▶ INSTRUCTIONS FOR THE TASK:
What lines in the records include the string "door"? Return each one.

[Saved entries]
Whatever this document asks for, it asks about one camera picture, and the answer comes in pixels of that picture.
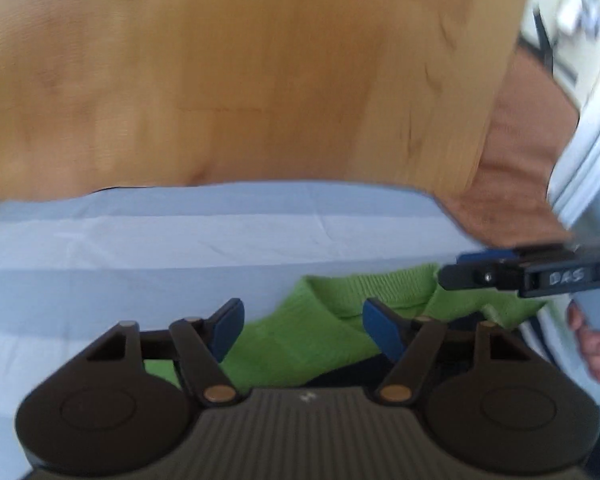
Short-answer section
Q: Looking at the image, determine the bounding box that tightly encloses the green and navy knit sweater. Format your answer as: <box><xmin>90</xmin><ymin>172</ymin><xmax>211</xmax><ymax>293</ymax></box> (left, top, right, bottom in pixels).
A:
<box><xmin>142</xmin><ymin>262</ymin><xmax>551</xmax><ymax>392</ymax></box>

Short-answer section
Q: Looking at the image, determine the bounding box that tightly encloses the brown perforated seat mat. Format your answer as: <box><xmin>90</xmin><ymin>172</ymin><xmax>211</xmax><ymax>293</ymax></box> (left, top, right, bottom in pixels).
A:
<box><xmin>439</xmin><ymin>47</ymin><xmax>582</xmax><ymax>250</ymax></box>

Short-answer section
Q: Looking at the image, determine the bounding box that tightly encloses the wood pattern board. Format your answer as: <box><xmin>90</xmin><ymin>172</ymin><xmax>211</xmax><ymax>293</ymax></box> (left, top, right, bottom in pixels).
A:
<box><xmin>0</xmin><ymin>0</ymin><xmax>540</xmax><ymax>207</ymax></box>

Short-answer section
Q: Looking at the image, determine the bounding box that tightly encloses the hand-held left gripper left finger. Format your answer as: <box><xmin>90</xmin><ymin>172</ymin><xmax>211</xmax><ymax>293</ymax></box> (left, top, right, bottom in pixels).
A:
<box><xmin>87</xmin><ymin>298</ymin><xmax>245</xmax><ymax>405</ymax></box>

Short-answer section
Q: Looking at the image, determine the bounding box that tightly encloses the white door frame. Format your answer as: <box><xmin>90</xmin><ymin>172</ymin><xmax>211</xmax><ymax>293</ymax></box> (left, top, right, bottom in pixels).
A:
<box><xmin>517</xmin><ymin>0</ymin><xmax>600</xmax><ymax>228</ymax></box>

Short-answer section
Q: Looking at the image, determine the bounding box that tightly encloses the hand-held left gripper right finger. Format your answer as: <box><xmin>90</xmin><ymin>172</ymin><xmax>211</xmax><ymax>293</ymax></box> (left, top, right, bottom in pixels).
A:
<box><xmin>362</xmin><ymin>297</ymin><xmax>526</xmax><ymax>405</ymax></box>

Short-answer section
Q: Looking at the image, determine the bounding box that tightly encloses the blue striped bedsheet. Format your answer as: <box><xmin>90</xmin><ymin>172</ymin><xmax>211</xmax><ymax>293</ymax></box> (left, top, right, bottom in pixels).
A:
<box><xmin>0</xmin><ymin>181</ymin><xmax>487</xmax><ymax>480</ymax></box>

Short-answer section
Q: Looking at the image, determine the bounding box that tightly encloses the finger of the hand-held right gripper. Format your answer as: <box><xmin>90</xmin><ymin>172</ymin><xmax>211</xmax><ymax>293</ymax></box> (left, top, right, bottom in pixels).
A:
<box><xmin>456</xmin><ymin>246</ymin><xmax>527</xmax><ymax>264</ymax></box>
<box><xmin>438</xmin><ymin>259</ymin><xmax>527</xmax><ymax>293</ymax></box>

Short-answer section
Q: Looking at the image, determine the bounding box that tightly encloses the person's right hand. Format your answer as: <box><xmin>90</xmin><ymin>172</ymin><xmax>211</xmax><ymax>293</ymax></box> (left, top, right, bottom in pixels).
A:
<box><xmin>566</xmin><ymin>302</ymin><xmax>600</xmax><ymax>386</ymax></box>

* * *

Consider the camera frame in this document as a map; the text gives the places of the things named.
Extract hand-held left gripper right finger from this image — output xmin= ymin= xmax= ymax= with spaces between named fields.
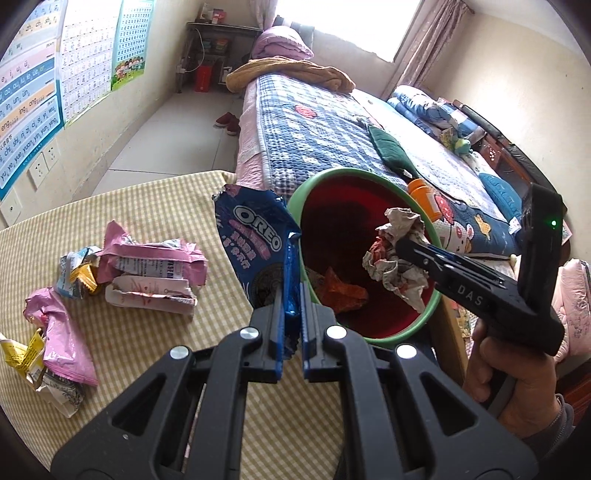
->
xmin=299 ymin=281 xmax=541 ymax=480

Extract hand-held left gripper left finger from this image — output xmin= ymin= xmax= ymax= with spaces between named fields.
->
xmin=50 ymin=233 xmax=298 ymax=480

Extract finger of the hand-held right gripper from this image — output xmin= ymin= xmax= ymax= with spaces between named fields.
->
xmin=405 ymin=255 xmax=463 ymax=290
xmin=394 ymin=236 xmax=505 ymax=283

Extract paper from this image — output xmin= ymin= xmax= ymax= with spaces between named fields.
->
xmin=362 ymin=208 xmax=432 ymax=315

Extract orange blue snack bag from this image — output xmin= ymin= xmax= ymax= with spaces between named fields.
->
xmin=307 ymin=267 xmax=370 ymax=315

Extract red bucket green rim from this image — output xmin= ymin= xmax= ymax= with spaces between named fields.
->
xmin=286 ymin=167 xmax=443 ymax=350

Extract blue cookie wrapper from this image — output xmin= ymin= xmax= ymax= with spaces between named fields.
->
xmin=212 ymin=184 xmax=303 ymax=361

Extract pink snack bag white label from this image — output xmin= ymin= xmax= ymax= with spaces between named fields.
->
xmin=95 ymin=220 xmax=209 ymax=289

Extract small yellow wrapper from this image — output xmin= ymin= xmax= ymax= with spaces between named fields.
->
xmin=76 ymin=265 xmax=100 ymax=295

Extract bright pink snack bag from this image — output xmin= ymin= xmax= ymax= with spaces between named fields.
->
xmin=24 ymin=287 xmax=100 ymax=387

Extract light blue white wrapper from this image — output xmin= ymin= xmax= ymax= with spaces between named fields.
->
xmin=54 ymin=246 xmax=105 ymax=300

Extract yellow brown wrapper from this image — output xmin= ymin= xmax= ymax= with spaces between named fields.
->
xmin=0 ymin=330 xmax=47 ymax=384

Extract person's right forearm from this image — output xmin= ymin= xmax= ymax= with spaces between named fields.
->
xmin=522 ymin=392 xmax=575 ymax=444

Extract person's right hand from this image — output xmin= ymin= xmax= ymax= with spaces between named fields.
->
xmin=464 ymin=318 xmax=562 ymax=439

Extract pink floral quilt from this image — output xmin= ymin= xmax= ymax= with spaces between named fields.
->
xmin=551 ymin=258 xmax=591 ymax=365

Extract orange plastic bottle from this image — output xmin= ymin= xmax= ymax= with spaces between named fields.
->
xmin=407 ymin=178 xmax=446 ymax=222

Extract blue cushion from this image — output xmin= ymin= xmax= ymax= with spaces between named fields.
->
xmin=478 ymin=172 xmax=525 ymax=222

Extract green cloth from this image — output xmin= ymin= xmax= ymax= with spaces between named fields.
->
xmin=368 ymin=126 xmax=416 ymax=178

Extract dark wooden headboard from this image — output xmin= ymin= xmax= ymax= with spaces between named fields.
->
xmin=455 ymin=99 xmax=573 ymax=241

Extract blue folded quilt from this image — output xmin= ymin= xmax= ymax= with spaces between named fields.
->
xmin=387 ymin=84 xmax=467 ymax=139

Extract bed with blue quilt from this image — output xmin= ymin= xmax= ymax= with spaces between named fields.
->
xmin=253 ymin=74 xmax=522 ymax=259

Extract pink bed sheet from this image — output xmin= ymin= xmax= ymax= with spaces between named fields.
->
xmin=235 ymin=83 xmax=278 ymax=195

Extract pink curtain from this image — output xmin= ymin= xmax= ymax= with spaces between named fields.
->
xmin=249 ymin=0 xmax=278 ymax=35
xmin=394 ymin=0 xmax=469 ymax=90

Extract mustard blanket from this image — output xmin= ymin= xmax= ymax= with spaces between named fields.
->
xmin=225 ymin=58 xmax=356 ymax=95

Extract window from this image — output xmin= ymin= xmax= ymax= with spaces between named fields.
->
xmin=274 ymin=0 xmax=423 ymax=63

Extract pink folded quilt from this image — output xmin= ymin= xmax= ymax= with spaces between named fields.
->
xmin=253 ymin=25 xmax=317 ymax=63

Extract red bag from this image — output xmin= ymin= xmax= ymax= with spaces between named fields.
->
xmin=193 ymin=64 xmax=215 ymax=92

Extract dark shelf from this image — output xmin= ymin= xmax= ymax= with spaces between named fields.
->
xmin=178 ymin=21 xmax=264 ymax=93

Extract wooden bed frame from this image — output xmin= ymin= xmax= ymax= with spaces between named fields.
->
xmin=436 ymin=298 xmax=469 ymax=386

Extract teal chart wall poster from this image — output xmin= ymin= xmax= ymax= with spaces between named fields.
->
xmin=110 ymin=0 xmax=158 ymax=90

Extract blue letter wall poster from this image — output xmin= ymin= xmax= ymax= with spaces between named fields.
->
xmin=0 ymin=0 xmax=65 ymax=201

--

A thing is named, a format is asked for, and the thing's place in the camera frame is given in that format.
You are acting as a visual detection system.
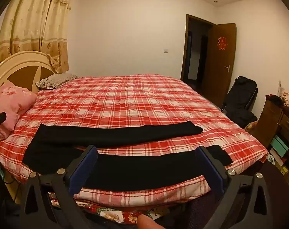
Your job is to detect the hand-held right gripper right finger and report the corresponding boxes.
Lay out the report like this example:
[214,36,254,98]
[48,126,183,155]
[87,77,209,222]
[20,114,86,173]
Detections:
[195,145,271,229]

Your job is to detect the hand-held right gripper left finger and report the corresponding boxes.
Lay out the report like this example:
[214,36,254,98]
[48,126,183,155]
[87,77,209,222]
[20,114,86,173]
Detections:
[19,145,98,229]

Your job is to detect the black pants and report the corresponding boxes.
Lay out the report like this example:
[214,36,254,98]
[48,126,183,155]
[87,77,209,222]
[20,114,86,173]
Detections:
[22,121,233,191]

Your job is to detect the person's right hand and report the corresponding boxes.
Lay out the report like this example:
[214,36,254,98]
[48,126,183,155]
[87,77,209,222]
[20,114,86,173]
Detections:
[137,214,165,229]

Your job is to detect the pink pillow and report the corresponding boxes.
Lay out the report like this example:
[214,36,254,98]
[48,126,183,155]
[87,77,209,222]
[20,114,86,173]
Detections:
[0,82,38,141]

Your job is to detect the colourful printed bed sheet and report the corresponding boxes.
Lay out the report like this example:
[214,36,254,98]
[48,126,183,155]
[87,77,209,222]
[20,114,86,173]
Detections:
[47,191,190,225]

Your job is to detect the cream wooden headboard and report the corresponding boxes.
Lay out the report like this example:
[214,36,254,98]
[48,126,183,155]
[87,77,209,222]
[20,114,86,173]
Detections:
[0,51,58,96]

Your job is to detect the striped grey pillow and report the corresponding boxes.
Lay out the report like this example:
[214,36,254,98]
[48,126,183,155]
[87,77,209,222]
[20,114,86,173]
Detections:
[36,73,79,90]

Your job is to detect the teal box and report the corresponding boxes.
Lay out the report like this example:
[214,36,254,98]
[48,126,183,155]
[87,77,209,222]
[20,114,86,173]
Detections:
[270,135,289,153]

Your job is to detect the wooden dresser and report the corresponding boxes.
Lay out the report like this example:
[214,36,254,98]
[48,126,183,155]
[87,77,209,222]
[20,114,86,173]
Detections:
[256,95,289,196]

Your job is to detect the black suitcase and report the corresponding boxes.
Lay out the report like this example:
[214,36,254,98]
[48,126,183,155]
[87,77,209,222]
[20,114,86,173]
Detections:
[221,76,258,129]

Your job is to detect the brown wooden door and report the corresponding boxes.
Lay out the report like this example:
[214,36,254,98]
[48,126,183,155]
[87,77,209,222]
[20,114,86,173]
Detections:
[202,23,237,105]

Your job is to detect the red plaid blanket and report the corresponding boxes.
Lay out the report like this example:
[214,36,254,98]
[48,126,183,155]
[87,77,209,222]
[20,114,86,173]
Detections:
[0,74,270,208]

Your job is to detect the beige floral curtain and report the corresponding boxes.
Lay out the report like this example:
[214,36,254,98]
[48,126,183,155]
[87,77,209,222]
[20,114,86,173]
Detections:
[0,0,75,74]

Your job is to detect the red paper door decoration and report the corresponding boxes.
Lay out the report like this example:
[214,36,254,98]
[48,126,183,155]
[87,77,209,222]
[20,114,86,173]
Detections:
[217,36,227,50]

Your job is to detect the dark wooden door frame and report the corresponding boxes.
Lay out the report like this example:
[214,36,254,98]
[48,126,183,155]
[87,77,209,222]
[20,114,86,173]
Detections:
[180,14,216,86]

▶ TASK SOLUTION:
Q: Looking at the image, determine the bounding box that tightly encloses the white door frame. Format your answer as: <box><xmin>90</xmin><ymin>172</ymin><xmax>211</xmax><ymax>293</ymax></box> (left, top, right, bottom in pixels).
Your job is to detect the brown wooden door and report the corresponding boxes.
Your job is to detect the red paper door decoration and report the corresponding boxes.
Your job is to detect the dark wooden door frame and report the corresponding boxes.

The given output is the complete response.